After years of the Scottish justice system trying to consign this tragedy to history the commission, having reviewed the available evidence, has accepted that when al-Megrahi abandoned his appeal it was the last resort of a terminally ill man who longed to return home to his family. It would have been easy to conclude in the interests of justice there could not be another bite of the cherry. It is courageous and wise of the commission to decide otherwise.

In 2012 JfM made allegations about the conduct of persons involved in the investigation and trial of al-Megrahi, which became the subject of a four-year inquiry by Police Scotland. The findings of Operation Sandwood are about to be submitted to the Crown Office.

In the past the Scottish government turned down JfM’s requests for a public inquiry into what we believed to be a massive miscarriage of justice. Thankfully the Scottish parliament’s justice committee continues oversight of the situation and our petition for an inquiry remains open. We believe there now is real hope that this deep and abiding shadow over Scotland’s justice system will finally be removed.

[RB: An accompanying opinion piece by Magnus Linklater can be found here. It contains the usual slurs and misrepresentations that have been frequently countered in articles featured on this blog, including this one by John Ashton. A further article in The Times headlined Verdict 'was probably unsafe' reads as follows:]

Senior figures in the Scottish legal and political establishment believe that Abdul Baset Ali al-Megrahi should not have been convicted of the Lockerbie bombing.

Al-Megrahi and Al-Amin Khalifa Fhimah went on trial in 2000 in a Scottish court, convened in the Netherlands, for the mass murder in 1988. Mr Fhimah was acquitted. Observers were shocked when al-Megrahi was found guilty. Critics of the verdict have focused on the testimony of Tony Gauci, a Maltese shopkeeper who said that al-Megrahi “resembled” a man who bought clothes in his store that were later found to have been wrapped round the bomb that destroyed the plane.

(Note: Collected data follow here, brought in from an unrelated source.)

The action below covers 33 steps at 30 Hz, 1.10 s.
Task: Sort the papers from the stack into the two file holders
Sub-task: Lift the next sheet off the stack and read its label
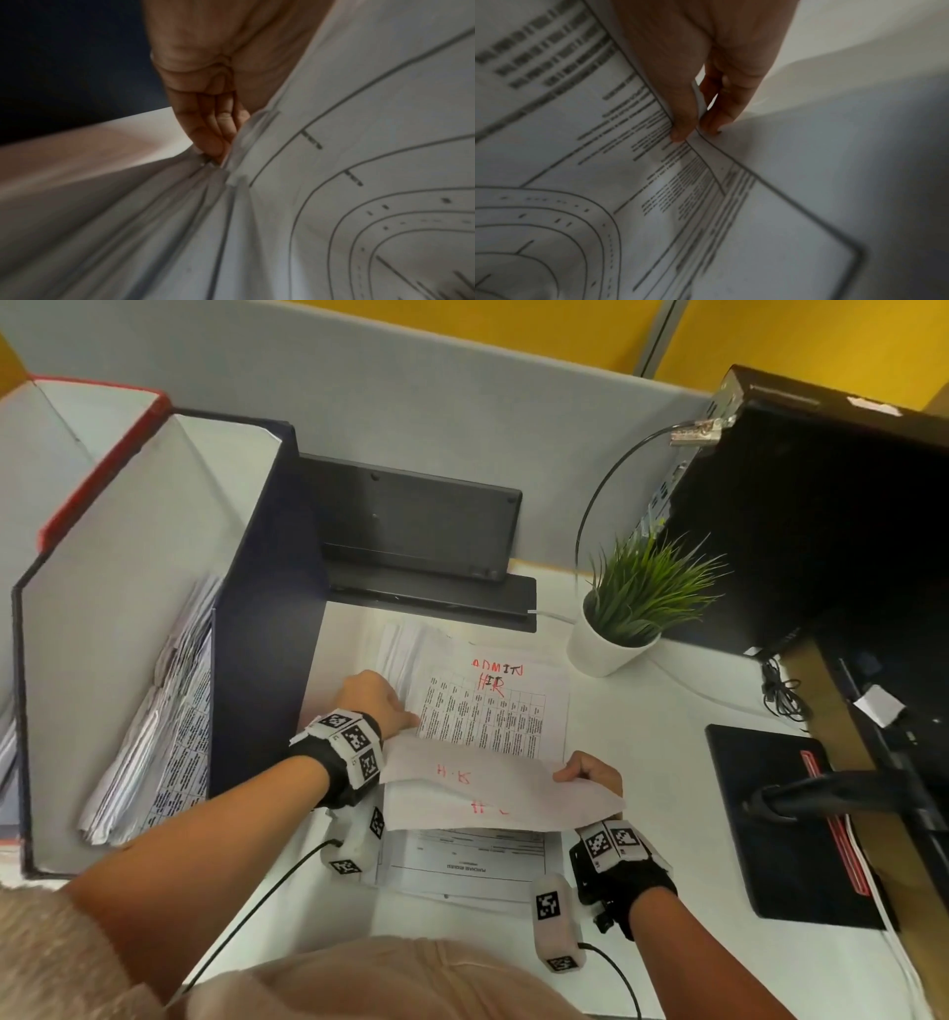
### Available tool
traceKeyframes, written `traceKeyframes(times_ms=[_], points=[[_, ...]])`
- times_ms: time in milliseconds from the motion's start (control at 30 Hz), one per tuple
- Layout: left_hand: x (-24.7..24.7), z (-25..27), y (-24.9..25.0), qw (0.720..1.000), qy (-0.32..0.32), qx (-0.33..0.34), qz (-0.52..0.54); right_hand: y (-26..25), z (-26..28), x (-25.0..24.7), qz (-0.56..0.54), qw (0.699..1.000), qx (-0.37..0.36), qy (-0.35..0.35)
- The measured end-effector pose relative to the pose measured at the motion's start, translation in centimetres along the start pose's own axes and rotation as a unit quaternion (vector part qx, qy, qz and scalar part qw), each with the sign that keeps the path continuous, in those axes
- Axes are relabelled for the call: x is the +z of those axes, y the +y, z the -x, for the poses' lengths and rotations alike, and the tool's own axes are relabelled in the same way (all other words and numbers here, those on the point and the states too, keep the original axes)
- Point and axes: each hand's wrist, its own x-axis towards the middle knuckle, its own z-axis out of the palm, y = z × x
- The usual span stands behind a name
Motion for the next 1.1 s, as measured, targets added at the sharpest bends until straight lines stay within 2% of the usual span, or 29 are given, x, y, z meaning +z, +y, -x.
traceKeyframes(times_ms=[233,367,433,533,600,667,700,767,800,867,967,1000,1033,1100], points=[[0.2,1.0,-0.6,0.998,0.002,0.070,0.004,0.3,-0.8,-0.2,0.023,0.997,-0.056,0.042],[0.5,3.1,-0.9,0.979,0.109,0.149,0.088,0.5,-0.7,-0.5,0.038,0.992,-0.122,0.021],[0.9,4.1,-0.9,0.968,0.136,0.138,0.161,0.5,-0.6,-0.6,0.053,0.992,-0.116,0.016],[1.2,4.5,-1.2,0.959,0.089,0.094,0.252,0.6,-0.9,-0.6,0.049,0.995,-0.083,0.021],[1.1,4.7,-1.4,0.948,0.046,0.096,0.299,0.7,-0.9,-0.5,0.023,0.997,-0.066,0.023],[0.9,5.0,-1.2,0.936,0.023,0.111,0.332,0.8,-0.7,-0.3,0.056,0.991,-0.115,0.040],[0.9,5.0,-1.1,0.932,0.017,0.115,0.344,0.8,-0.6,-0.2,0.111,0.980,-0.161,0.049],[0.9,5.0,-1.0,0.929,0.012,0.108,0.354,0.8,-0.4,-0.3,0.250,0.937,-0.238,0.055],[0.9,4.9,-0.9,0.930,0.012,0.101,0.353,0.8,-0.6,-0.4,0.295,0.923,-0.242,0.045],[0.7,4.6,-0.8,0.931,0.012,0.091,0.354,0.7,-0.7,-0.3,0.333,0.919,-0.213,0.015],[0.3,4.2,-0.3,0.913,-0.009,0.061,0.402,0.2,-0.8,0.5,0.401,0.882,-0.242,0.046],[0.1,4.1,0.0,0.902,-0.028,0.036,0.429,0.0,-0.8,0.7,0.388,0.883,-0.260,0.048],[0.0,4.0,0.2,0.893,-0.045,0.019,0.448,-0.2,-0.5,1.1,0.349,0.898,-0.265,0.042],[0.0,4.1,0.6,0.902,-0.067,0.034,0.425,-0.6,0.0,1.8,0.260,0.929,-0.261,0.029]])
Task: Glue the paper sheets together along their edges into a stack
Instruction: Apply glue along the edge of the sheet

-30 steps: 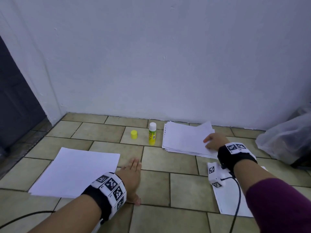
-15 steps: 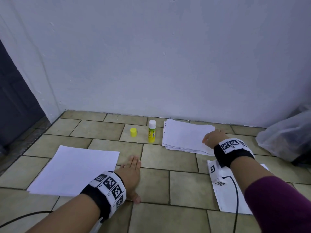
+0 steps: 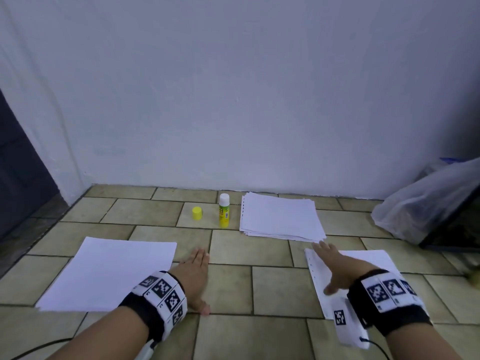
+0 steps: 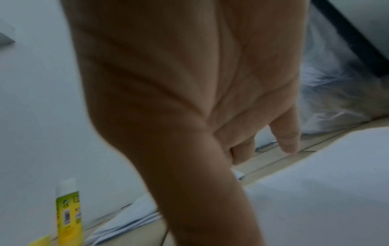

It emerged that Mr Gauci was paid $1 million by the US justice department. Kenny MacAskill, the former justice secretary, has described the verdict as probably “unsafe”.

Robert Black, emeritus professor of law at Edinburgh University, said that the Scottish judges had come under pressure to convict.

“This was the most important criminal case in Scotland ever,” he said. “If there was not a conviction, the Lord Advocate really would have egg all over his face. The judges were not prepared to give the Lord Advocate a bloody nose.”

1 comment:

  1. Magnus Linklater seems to think that Gaddafi's "deal in the desert" talks with Tony Blair (April/May 2007) were a factor in persuading Gaddafi to hand the two accused over for trial (accused surrendered to the Scottish police in April 1999 and the trial took place from May 2000 to January 2001). I think this says everything about Magnus's grasp of the key facts in this case.